* [Aim of the exercise]
Word for word, transcribe the data below from the line with "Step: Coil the" to the line with "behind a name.", keeping both of those lines.

* [Exercise data]
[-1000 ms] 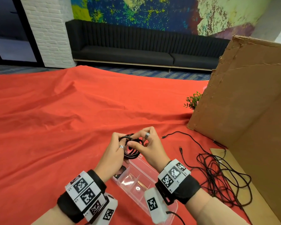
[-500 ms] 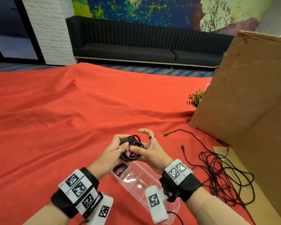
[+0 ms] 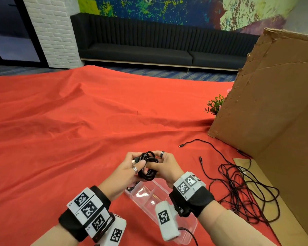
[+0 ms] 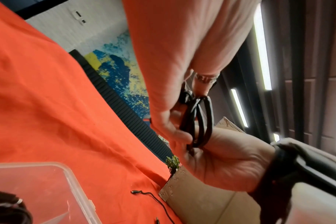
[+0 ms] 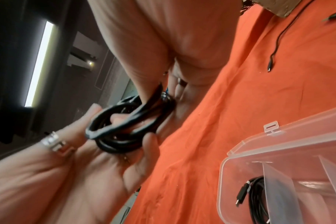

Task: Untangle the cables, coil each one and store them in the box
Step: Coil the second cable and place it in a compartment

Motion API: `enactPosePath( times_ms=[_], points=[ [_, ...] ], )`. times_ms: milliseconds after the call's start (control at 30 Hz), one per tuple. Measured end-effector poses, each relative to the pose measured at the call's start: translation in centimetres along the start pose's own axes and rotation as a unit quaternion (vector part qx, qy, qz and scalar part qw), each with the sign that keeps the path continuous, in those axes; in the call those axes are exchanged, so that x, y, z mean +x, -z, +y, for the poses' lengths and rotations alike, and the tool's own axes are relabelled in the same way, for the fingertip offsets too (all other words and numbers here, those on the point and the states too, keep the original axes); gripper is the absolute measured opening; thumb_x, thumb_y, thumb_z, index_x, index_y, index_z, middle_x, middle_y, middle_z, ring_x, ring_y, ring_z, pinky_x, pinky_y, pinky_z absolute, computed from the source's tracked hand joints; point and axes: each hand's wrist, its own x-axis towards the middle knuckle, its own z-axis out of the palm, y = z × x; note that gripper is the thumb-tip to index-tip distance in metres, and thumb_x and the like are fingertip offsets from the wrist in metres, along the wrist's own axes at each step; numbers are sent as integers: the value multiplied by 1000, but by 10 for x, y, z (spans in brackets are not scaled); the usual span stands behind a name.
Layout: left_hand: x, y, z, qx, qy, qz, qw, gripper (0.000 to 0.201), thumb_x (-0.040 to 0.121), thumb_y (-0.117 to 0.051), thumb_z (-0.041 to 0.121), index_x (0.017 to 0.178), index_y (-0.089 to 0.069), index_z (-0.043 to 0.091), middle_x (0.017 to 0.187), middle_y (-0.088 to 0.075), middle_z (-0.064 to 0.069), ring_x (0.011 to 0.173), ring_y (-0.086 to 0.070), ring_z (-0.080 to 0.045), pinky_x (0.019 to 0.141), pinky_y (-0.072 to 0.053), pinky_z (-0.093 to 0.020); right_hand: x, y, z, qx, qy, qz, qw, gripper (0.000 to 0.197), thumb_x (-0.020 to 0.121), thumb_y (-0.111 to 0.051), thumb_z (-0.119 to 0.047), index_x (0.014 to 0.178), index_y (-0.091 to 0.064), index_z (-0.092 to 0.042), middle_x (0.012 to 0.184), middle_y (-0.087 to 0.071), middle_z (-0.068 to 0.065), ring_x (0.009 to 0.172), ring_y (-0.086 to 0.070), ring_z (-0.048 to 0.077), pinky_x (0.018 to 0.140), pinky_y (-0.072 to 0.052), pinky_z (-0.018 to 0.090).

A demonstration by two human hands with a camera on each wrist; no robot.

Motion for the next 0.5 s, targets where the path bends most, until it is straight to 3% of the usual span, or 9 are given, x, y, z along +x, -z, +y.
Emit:
enactPosePath(
  times_ms=[133, 200, 267, 333, 400, 500],
  points=[
    [5, 1, -7, 117, -58, 28, 991, 15, 96, -44, 12, 104, -45, 24, 81, -57, -2, 71, -61, -12, 72, -50, -40, 7, -2, 2, -127, 73, 52, 988, 26, 75, -66, 1, 73, -61, -25, 67, -64, -4, 60, -58, 6, 63, -49, 26],
    [7, 4, -11, 184, -95, 38, 978, 18, 96, -43, 13, 105, -43, 28, 85, -56, 2, 79, -57, -11, 82, -50, -42, 8, 0, 2, -199, 105, 60, 973, 24, 75, -66, -4, 72, -59, -27, 69, -62, -9, 66, -56, 4, 66, -47, 24],
    [9, 7, -14, 220, -122, 45, 967, 20, 96, -42, 12, 106, -42, 29, 85, -55, 7, 80, -55, -5, 83, -48, -33, 7, 0, 1, -195, 108, 48, 974, 20, 78, -63, -3, 83, -61, -23, 75, -61, -9, 72, -57, 7, 69, -47, 23],
    [10, 8, -14, 233, -138, 49, 962, 21, 96, -41, 11, 105, -41, 30, 84, -53, 9, 75, -53, 5, 78, -43, -24, 6, 2, -1, -120, 73, 7, 990, 21, 83, -59, -1, 98, -61, -16, 82, -61, -2, 73, -59, 12, 67, -51, 25],
    [10, 11, -17, 251, -155, 43, 955, 17, 97, -41, 15, 108, -41, 28, 85, -53, 11, 75, -53, 7, 77, -40, -20, 2, 7, -5, -27, 4, -55, 998, 20, 88, -58, -3, 105, -60, -13, 88, -62, 6, 75, -61, 15, 70, -54, 30],
    [8, 15, -24, 329, -204, 42, 921, 19, 94, -41, 23, 113, -39, 26, 98, -52, 16, 91, -52, 5, 80, -39, -13, -5, 16, -5, 10, -79, -113, 990, 16, 92, -56, -16, 107, -59, -18, 89, -63, 1, 72, -61, 10, 67, -54, 28]
  ],
)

* [Answer box]
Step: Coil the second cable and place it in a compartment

Motion API: `enactPosePath( times_ms=[_], points=[ [_, ...] ], )`. times_ms: milliseconds after the call's start (control at 30 Hz), one per tuple. Measured end-effector poses, each relative to the pose measured at the call's start: translation in centimetres along the start pose's own axes and rotation as a unit quaternion (vector part qx, qy, qz and scalar part qw), each with the sign that keeps the path continuous, in those axes; in the call those axes are exchanged, so that x, y, z mean +x, -z, +y, for the poses' lengths and rotations alike, and the tool's own axes are relabelled in the same way, for the fingertip offsets too (all other words and numbers here, those on the point and the states too, keep the original axes); gripper is the absolute measured opening; thumb_x, thumb_y, thumb_z, index_x, index_y, index_z, middle_x, middle_y, middle_z, ring_x, ring_y, ring_z, pinky_x, pinky_y, pinky_z absolute, computed from the source's tracked hand joints; point and axes: each hand's wrist, its own x-axis towards the middle knuckle, its own z-axis out of the palm, y = z × x; note that gripper is the thumb-tip to index-tip distance in metres, and thumb_x and the like are fingertip offsets from the wrist in metres, along the wrist's own axes at each step; numbers are sent as integers: the value multiplied by 1000, but by 10 for x, y, z (spans in brackets are not scaled); the usual span stands behind a name.

No additional lines are needed for this answer.